Global Earth Observation Service from your Laptop
Is it possible to develop a global EO solution that can fit into your laptop?
Everyone of us is getting more and more exposed to satellite imagery either through documentaries on the TV, news in official media, or social media platforms. The main reason behind all of it is the open data policy adopted first by NASA and later on by EU’s Copernicus program, which made satellite imagery accessible to nearly everyone. Being able to see our planet from a distance changes our views on the Earth and how it is changing. We can observe the seasonal changes, devastation caused by natural disasters, or consequences of climate change.
Last week, during the World Water Day on 22 March, we were all reminded of the importance of water in our lives — the water is not only essential to quench thirst or protect health, but it’s also vital for creating jobs and supporting economic, social, and human development. Today over 600 million people live without a safe water supply. Environmental damage, together with climate change, is driving the water-related crises we see around the world. Cape Town, a city with population of almost 4 million, may become the first major city to run out of water as a result of a several-years-long drought. Water to the city is supplied largely from dams in mountainous areas close to the city. The visualization below shows the extent of water in dams near Cape Town from the end of 2015 when the reservoirs were almost full and from a few weeks back when Theewaterskloof Dam was already almost empty.

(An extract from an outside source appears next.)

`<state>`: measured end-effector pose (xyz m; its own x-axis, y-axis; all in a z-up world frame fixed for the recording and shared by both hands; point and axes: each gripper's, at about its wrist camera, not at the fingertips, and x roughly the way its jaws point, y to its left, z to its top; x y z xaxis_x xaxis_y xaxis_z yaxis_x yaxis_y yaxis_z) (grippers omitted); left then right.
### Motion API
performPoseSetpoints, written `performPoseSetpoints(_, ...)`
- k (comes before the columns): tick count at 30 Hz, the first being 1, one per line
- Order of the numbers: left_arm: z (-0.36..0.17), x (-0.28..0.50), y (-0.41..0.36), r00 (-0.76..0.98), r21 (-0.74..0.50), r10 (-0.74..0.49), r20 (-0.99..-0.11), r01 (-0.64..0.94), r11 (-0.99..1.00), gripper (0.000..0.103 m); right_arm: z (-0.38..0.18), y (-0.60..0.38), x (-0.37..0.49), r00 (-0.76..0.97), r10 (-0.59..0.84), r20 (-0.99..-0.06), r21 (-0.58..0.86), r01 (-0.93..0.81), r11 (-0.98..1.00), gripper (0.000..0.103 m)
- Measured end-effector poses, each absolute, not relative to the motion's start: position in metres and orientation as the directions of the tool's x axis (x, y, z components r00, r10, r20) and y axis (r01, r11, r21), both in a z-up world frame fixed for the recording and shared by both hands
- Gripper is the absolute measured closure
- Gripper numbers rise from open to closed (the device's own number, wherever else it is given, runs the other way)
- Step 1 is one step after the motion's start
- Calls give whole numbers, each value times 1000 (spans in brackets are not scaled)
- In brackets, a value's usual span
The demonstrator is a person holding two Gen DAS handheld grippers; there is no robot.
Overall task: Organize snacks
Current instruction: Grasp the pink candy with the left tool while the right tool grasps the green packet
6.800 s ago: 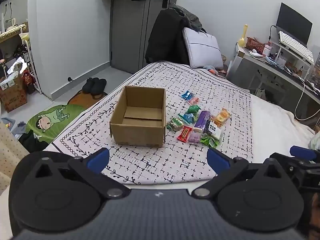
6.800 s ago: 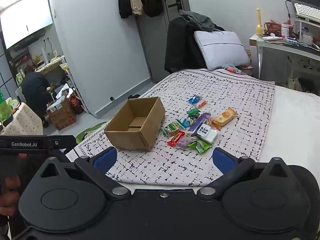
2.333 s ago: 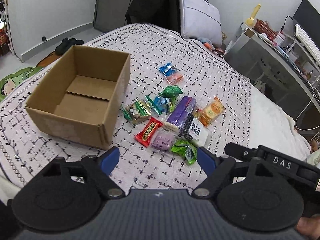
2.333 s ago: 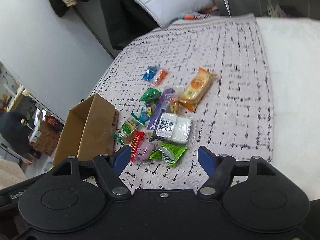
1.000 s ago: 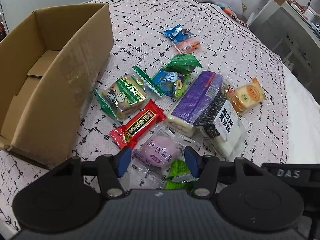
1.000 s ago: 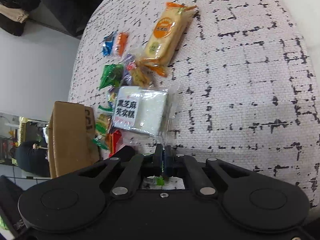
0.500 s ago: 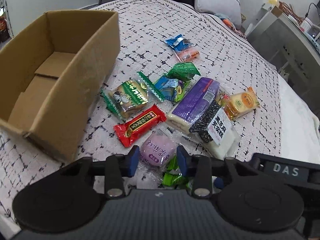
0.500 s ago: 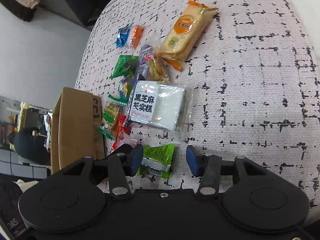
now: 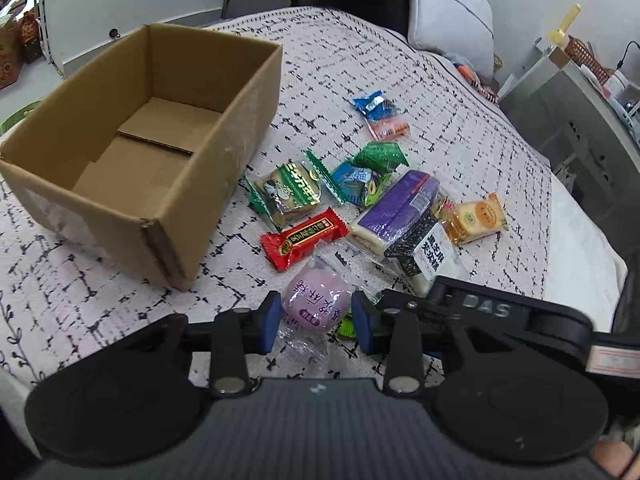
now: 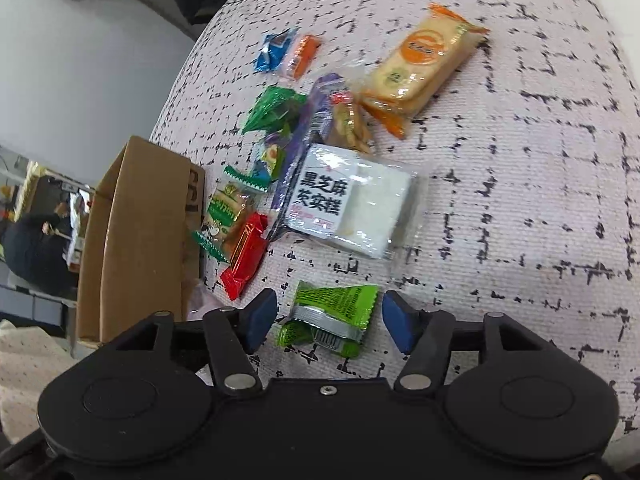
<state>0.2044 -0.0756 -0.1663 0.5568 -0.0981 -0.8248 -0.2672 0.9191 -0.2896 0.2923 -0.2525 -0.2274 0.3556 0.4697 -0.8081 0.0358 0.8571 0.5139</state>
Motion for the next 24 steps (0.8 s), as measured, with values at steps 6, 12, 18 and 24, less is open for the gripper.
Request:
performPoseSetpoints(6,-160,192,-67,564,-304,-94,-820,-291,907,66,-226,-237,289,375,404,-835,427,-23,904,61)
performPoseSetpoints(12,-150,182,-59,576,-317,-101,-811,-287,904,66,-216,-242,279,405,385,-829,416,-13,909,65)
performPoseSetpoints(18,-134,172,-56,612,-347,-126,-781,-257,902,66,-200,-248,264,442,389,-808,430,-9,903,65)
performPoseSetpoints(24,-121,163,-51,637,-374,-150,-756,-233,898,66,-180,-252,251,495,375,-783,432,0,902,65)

Such simple yet strong visualizations have a profound impact on each and every one of us. They serve as a visual aid that help to convey a message or present severity of a problem in a different way. Yet, if you’re more data-centric, prefer quantitative assessments over qualitative, like I do, then you can’t help but wonder:
Can water levels in reservoirs be monitored from space?

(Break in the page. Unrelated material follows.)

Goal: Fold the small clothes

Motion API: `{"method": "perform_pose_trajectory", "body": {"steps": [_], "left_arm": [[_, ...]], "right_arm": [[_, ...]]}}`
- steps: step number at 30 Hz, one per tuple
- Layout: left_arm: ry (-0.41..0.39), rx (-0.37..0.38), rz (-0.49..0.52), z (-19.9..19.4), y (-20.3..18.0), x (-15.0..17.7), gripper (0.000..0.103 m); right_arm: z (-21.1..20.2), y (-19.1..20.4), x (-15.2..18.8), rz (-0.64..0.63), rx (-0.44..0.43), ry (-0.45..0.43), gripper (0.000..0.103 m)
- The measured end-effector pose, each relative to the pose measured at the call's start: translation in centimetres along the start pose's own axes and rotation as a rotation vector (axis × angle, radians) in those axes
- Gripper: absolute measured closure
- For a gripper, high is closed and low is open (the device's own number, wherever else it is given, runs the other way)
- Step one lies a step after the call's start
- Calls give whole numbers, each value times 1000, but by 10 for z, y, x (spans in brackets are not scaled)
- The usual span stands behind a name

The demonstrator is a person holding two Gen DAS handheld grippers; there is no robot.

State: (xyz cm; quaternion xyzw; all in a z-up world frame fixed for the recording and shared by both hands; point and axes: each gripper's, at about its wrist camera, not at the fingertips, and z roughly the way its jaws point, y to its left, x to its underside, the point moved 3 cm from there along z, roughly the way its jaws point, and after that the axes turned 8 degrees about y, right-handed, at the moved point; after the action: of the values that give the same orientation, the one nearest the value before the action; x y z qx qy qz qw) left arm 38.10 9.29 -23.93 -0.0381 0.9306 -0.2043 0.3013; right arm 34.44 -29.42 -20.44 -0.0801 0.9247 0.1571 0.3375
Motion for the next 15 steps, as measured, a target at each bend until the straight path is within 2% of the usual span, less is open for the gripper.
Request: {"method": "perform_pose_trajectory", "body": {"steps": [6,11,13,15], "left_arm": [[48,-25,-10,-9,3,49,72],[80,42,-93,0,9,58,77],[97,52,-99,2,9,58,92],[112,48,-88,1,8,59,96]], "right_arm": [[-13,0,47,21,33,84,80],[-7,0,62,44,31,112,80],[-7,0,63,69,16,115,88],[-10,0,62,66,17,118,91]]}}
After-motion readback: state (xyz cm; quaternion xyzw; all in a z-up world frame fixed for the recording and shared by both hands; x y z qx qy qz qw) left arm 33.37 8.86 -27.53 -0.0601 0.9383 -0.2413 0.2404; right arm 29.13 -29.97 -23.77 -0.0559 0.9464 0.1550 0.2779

The answer to the above question is of course: yes they can. Some have been doing it for years. The real question is thus:
How can water levels in reservoirs be monitored from space?
Once we know the answer to the above question the next one naturally follows:
Is it possible to monitor water levels of all reservoirs on Earth using very limited resources?
The last two questions triggered me to start a side project Monitoring Water Levels From Space. As a novice in the fields of Earth observation and remote sensing I still have a lot to learn and undertaking such a project makes the learning process more enjoyable. Every side project comes however with a few constraints:
- limited amount of time: aiming for good results obtained quickly. Aiming for excellent or perfect results may prolong the duration of the project and will increase the risk of never finishing it.
- limited resources: the solution should run on my laptop and should impose none or very little costs. I can’t imagine having a steep learning curve if I can’t approach the problem at hand interactively.
The rest of the story guides you through my solution that fulfills the limited time and resources constraints as well. It’s based on the Python ecosystem for performing data science. The code is available in my GitHub repository.
Monitoring Water Levels From Space
From an idea to a prototype
The goal of the Water Level Monitor project is to estimate the water levels of dams, lakes, or any other manmade or natural large water reservoirs using open and freely accessible satellite imagery. In the prototype stage, we’ll limit ourselves only to imagery from Sentinel-2 satellites operated by ESA. Before we even think about a water level monitor that would run globally we have to find out how to determine water level of a single reservoir. Although it might be possible in specific reservoirs to estimate the amount of water in them, this is not generally the case. We’ll therefore estimate the water level by measuring the reservoir’s current water surface and compare it with the water surface when full:
Water level = (Current Water Surface Area)/(Water Surface Area when Full).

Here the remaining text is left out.